Fino al dopo guerra il magro e il grasso avevano però significati diversi
anche nel nostro vivere quotidiano: l'abbondanza era associata a un vero
benessere, in contrasto con la fame sofferta negli anni precedenti. La
modernizzazione nella nostra società ha portato ad abitudini nocive e
talvolta autolesive. La terapia, viste le cause multifattoriali, deve
prevedere un trattamento multidisciplinare integrato, includendo un
dietologo, uno psicoterapeuta, un medico, nonché un aumento dell'attività
fisica. La terapia farmacologica può essere un aiuto temporaneo, un
facilitatore, che certo non può cambiare le abitudini e i
"pensieri" che fanno ingrassare.

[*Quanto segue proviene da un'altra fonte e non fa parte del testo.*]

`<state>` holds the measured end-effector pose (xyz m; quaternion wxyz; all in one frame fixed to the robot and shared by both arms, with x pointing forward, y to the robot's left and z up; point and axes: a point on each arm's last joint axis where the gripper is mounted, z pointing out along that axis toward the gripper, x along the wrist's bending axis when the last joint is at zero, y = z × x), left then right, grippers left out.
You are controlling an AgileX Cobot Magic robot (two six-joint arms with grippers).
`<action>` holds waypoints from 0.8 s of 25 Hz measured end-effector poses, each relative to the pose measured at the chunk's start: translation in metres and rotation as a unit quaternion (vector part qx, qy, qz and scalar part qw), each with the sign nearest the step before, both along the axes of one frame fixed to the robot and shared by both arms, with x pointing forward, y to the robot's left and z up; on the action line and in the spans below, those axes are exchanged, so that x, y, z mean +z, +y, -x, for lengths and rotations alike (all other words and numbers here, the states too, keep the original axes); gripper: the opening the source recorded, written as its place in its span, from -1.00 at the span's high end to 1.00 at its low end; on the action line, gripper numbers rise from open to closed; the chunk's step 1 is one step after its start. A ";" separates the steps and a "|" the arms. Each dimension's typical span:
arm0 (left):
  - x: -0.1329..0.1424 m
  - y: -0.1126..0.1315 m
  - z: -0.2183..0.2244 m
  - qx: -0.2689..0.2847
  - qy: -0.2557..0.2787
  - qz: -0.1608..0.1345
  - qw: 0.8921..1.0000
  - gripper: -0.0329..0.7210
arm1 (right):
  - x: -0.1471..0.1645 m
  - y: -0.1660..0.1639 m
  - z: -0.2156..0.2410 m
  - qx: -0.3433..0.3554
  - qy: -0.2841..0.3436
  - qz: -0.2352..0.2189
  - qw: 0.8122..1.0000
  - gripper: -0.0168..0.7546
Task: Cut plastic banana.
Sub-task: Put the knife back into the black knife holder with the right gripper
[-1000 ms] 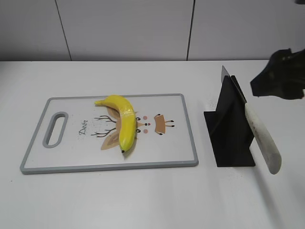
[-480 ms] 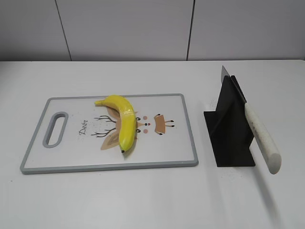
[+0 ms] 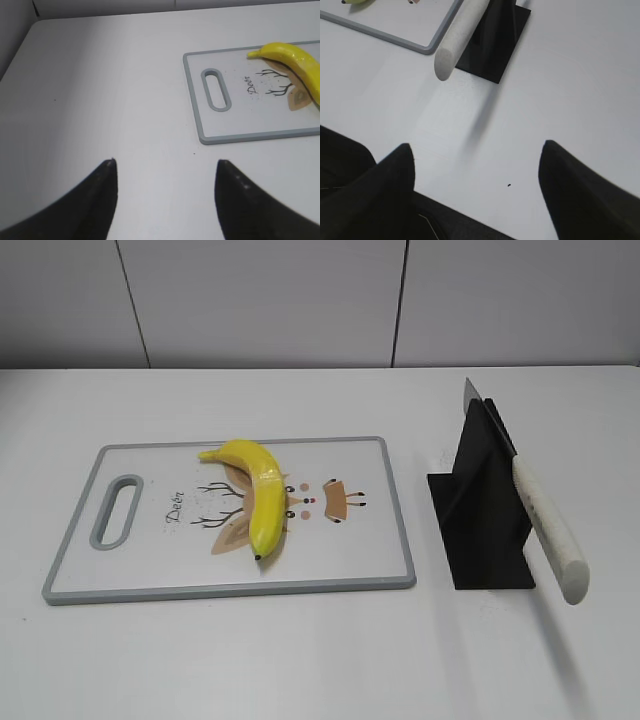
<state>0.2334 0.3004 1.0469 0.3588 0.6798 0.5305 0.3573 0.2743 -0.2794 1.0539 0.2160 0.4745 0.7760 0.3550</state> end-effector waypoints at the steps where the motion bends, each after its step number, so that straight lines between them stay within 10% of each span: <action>1: 0.000 0.000 0.000 0.000 0.000 0.000 1.000 -0.63 | -0.001 -0.001 0.003 0.000 -0.004 -0.002 1.000 -0.58; 20: 0.000 0.000 0.000 0.014 0.003 0.027 1.000 -0.63 | 0.002 -0.020 0.042 -0.010 -0.126 -0.058 0.990 -0.57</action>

Va segnalato inoltre
l'importanza di un'attività di terapia gruppale, che permette ai singoli
di confrontarsi con altre persone aventi lo stesso problema, e che può
dare un sostegno al progetto individuale, alleviando il peso dei sensi di
colpa e l'ansia connessa al difficile compito di modificare abitudini
amate/odiate. Un compito difficile ma possibile.